TASK OBJECTIVE - In the records below, pick out all lines containing the word "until".

Stored entries:
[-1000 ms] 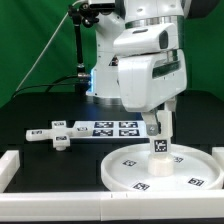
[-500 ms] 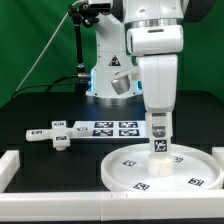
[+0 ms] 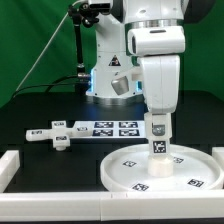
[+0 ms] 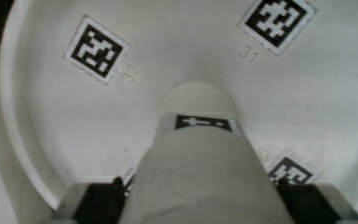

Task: Assemble round table

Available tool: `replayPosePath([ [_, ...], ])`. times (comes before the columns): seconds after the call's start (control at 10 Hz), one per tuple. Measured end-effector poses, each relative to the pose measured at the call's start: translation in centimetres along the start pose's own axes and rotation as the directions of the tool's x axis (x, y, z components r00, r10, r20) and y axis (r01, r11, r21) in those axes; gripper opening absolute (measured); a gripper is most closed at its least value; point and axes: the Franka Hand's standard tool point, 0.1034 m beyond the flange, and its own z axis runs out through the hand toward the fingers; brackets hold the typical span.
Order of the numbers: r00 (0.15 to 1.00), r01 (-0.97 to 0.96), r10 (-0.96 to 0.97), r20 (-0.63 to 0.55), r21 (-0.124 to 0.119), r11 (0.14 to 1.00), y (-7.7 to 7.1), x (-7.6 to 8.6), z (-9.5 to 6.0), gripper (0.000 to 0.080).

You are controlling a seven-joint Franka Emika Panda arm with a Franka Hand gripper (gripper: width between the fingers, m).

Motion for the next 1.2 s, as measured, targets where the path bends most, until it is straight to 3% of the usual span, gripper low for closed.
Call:
replayPosePath([
  [0.2, 0.999, -0.047, 0.047, 0.000, 0.000, 0.999, 0.00, -0.01, 0.01, 0.0408],
  [0.4, 0.973, -0.229, 0.229, -0.002, 0.002, 0.973, -0.03, 0.01, 0.03, 0.0408],
  [0.6, 0.886, -0.463, 0.463, -0.001, 0.004, 0.886, -0.08, 0.07, 0.04, 0.0409],
  [0.8, 0.742, -0.670, 0.670, 0.002, 0.008, 0.742, -0.27, 0.60, 0.10, 0.0409],
  [1.2, 0.583, -0.812, 0.812, 0.004, 0.009, 0.583, -0.38, 0.64, 0.19, 0.0409],
])
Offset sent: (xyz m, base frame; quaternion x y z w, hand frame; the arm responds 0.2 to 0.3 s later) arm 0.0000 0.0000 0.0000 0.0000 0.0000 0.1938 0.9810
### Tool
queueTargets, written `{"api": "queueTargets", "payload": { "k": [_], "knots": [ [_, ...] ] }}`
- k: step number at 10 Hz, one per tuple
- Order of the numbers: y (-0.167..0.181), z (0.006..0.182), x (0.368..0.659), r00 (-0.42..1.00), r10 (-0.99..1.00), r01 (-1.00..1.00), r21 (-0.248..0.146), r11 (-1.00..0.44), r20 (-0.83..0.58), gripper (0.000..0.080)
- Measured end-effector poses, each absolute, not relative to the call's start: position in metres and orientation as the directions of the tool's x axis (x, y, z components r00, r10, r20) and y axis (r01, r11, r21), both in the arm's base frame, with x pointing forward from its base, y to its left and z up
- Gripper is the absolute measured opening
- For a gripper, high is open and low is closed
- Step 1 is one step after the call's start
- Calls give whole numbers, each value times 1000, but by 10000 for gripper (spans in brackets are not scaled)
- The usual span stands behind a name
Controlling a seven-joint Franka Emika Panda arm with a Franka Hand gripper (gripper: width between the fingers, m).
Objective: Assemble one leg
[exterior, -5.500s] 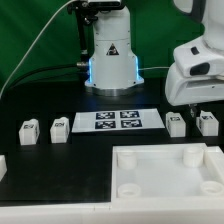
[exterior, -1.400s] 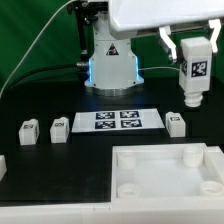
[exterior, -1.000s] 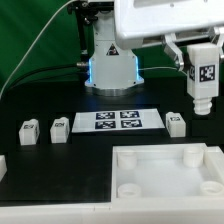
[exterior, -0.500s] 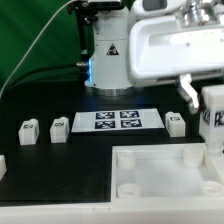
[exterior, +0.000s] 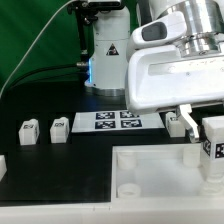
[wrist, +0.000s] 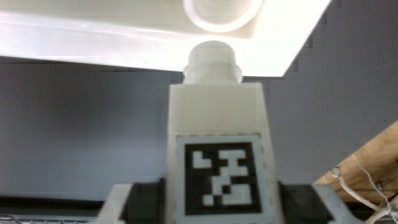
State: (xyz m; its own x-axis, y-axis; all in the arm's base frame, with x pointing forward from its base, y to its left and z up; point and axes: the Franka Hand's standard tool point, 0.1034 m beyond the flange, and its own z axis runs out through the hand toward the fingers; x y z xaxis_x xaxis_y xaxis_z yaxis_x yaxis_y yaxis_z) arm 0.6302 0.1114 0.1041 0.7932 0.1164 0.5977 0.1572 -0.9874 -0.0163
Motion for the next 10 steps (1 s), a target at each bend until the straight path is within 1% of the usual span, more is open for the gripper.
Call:
{"api": "queueTargets", "payload": {
  "k": [7, 10],
  "knots": [
    [114, 79, 607, 818, 128, 166, -17, -986, 561, 291],
    [116, 77, 608, 800, 128, 166, -12, -986, 586, 291]
  ]
}}
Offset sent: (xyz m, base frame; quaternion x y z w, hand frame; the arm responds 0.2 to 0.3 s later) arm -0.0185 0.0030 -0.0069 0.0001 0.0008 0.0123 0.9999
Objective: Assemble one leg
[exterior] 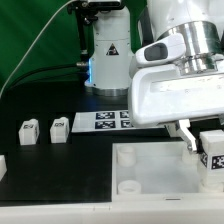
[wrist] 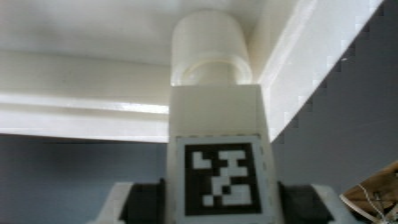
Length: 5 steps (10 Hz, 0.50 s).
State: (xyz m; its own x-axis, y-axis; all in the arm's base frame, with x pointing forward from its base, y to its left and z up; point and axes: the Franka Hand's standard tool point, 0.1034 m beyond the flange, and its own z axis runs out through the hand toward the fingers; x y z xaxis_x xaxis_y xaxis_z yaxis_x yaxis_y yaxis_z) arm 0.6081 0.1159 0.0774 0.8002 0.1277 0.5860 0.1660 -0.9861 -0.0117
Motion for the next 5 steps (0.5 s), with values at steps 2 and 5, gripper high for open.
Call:
{"api": "queueTargets", "payload": {
  "k": [2, 5],
  "knots": [
    [116, 78, 609, 814, 129, 167, -16, -986, 567, 296],
    [116, 74, 607, 823, 130, 168, -18, -986, 554, 467]
  ]
}}
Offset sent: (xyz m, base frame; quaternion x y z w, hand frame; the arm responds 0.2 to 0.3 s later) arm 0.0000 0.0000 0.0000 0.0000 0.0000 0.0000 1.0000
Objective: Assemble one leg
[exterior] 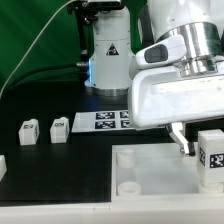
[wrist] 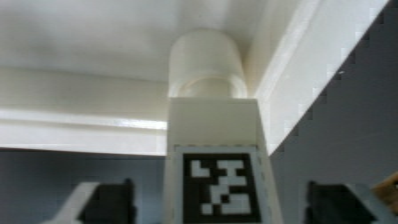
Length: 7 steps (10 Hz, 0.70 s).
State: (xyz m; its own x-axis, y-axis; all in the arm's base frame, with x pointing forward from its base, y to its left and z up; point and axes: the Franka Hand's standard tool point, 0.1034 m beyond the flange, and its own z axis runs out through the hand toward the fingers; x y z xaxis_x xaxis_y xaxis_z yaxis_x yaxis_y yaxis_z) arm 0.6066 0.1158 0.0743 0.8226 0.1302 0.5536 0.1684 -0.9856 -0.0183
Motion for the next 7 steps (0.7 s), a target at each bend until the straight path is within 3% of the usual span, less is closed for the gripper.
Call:
{"api": "queueTargets", "payload": {
  "k": [1, 7],
  "knots": [
    [116, 74, 606, 823, 130, 168, -18, -986, 553, 616],
    [117, 77, 606, 835, 133, 171, -23, -985, 534, 649]
  ]
}}
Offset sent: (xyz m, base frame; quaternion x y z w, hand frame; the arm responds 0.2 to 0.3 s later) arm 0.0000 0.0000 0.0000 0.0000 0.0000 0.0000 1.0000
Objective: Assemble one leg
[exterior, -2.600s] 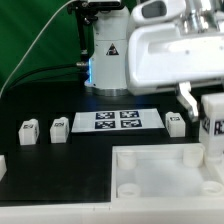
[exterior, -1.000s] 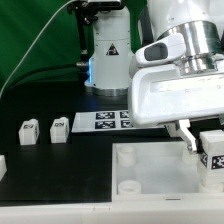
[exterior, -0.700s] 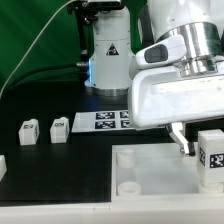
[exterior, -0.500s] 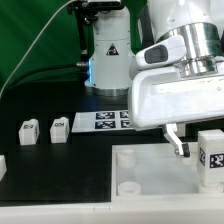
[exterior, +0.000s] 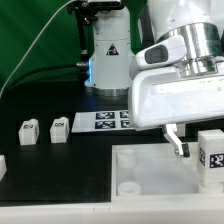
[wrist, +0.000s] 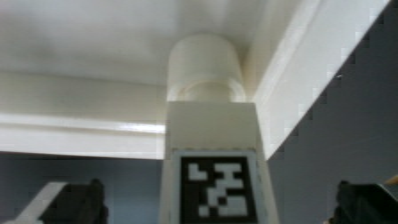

REPLY TO THE TASK -
Motion for the next 1.2 s, as measured, targets where the path bends most, until it is straight to 3% of the usual span, gripper low for closed.
Motion for the next 10 steps (1 s), a target at each bend until the straight path is within 1% of the usual span, more is open for the gripper.
Motion for the next 7 steps (0.7 s), a target at each bend until the straight path is within 3% of the usual span, less is closed for the gripper.

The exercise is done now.